Alice is a franchise operator
Bob is both a customer and a stakeholder
The protocol is the franchisor
Early participants:
Accept risk
Receive upside via emissions and appreciation
Later participants:
Enjoy lower prices
Benefit from mature liquidity and stability
This is not possible in traditional cloud pricing.
It is only possible because tokens allow capital formation to subsidize usage.
FOMO introduces a new baseline for AI inference economics:
Models are priced competitively because users own part of the upside
Distribution is rewarded, not taxed
Incremental model upgrades must justify their cost
Over time, this removes artificial pricing power from centralized AI APIs and forces real efficiency and innovation.

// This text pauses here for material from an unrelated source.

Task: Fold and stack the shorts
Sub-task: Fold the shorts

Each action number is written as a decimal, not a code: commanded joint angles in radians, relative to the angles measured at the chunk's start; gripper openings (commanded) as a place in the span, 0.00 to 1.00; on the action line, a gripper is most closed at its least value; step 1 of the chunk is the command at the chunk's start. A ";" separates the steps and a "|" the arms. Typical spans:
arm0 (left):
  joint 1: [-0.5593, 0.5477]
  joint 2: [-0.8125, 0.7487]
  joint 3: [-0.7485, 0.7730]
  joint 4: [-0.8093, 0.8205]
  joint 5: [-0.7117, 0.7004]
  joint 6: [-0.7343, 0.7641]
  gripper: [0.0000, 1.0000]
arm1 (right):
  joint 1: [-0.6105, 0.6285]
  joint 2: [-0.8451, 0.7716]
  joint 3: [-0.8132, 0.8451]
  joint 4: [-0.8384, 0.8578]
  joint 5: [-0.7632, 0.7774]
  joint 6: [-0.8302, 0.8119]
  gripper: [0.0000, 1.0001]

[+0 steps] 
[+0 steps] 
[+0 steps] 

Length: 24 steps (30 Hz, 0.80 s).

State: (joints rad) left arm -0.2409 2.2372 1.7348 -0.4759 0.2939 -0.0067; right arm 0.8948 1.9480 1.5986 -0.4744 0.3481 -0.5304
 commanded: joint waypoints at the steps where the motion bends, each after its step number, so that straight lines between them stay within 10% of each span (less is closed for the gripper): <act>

FOMO’s tokenomics are not designed to “pump” tokens.
They are designed to do one thing well:
Route real AI usage into aligned economic outcomes.
If a model is used:
Tokens burn
Rewards flow
Operators earn
Users save money
If it isn’t:
Emissions fade
Tokens stagnate
Capital moves elsewhere
That is what honest tokenomics look like.
And that’s what FOMO is built to enforce.